Research in Mathematical Image Processing, Lecture 5
The goal of this course is to give graduate students hands-on data-intensive research experience in medical image processing. Students will be encouraged to experiment with techniques found in recent literature on image processing, particularly algorithms involving variational methods, compressive sensing, and machine learning.
Possible Research Projects
i.) Similarity metrics for medical imagery
ii.) Change detection in MR brain images
iii.) Characterization of placental vascular networks
iv.) Sparse reconstruction in computerized tomography
v.) Contrast enhancement in MR images
vi.) Fusion of medical images from different imaging modalities
vii.) Automatic detection and segmentation of cells in bone marrow tissue.
The lectures will give an introduction to the mathematics of Image Processing. Topics will include:
-The Rudin-Osher-Fatemi Total Variation image model
-denoising by nonlocal means
-The Chan-Vese active contours segmentation model
-Introduction to Wavelets
-Introduction to Compressive sensing and L1 minimization by Bregman iteration.

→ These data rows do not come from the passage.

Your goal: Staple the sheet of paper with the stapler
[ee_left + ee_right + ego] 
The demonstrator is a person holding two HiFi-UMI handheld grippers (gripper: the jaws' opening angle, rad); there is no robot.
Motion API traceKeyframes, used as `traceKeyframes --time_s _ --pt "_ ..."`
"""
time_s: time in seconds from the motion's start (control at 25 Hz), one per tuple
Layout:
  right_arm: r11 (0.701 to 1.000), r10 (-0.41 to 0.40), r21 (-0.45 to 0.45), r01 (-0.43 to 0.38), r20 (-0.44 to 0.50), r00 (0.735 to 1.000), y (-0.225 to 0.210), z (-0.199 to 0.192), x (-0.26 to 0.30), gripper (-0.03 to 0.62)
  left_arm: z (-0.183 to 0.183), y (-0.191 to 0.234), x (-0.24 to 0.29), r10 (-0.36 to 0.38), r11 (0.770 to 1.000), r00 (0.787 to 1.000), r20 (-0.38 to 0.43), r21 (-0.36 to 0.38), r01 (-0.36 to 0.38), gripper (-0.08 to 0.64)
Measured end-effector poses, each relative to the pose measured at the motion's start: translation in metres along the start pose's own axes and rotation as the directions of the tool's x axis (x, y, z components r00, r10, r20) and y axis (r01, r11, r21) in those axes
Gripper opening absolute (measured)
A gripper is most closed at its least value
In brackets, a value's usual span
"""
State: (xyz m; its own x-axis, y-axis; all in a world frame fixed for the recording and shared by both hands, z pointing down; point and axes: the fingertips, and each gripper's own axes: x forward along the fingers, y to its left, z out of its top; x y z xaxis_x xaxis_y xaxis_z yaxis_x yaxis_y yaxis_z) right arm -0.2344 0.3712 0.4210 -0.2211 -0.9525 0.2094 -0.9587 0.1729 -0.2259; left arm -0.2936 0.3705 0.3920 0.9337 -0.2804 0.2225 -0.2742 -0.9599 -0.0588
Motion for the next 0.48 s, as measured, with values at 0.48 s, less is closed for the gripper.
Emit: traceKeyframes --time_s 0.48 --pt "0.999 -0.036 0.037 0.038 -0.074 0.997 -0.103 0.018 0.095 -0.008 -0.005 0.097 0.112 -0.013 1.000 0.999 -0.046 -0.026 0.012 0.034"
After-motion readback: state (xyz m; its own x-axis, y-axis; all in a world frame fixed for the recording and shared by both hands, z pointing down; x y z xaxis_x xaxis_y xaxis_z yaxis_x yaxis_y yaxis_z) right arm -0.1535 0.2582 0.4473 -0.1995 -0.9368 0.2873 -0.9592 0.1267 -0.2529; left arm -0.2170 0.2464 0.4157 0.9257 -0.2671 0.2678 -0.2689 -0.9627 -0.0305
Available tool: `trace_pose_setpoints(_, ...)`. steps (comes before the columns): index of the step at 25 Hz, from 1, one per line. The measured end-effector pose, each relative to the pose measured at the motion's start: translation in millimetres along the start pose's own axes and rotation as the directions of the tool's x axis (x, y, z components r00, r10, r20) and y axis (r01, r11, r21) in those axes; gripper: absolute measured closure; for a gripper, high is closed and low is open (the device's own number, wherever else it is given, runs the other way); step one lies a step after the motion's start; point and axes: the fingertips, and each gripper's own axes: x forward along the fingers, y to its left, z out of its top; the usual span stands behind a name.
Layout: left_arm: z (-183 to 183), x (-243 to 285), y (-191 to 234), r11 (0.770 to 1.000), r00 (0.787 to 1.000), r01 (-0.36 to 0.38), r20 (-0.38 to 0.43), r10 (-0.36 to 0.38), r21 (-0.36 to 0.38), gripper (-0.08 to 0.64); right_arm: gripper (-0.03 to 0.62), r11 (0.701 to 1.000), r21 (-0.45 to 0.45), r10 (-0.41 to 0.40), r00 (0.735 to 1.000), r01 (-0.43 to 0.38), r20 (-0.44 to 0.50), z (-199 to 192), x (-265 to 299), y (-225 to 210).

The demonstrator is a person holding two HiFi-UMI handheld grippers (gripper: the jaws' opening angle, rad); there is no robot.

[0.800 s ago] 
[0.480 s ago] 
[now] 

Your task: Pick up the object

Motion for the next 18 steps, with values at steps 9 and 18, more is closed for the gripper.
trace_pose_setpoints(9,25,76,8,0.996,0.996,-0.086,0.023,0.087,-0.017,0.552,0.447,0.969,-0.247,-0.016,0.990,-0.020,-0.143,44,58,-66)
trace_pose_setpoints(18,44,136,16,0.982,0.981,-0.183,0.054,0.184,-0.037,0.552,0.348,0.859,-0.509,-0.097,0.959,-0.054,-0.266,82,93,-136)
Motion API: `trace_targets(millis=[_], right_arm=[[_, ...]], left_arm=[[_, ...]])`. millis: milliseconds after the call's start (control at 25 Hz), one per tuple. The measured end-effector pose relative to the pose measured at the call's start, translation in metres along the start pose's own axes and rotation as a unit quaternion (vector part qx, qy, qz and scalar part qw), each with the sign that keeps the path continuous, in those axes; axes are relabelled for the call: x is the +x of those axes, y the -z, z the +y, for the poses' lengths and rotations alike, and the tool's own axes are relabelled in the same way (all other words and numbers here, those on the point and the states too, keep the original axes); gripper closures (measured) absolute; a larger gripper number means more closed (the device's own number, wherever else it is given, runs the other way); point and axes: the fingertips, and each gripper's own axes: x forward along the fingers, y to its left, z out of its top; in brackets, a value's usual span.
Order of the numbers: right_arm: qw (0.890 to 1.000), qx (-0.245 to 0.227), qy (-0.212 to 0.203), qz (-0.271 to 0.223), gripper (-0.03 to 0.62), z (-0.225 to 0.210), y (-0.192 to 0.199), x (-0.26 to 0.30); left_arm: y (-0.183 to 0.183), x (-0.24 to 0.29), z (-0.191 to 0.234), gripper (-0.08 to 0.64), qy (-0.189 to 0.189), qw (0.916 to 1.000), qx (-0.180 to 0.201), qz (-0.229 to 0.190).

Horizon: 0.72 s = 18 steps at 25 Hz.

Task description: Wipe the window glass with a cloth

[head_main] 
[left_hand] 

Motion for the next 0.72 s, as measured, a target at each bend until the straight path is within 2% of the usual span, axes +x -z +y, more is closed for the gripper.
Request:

There will be a discussion of medical image formats and programming with the Matlab Image Processing Toolbox. The lectures will alternate with a Matlab computer lab session where the students will be guided on programming the image processing algorithms discussed in the lecture.
Throughout the course, each team will have regular meetings with the instructor to update on their progress and obtain suggestions for further lines of inquiry.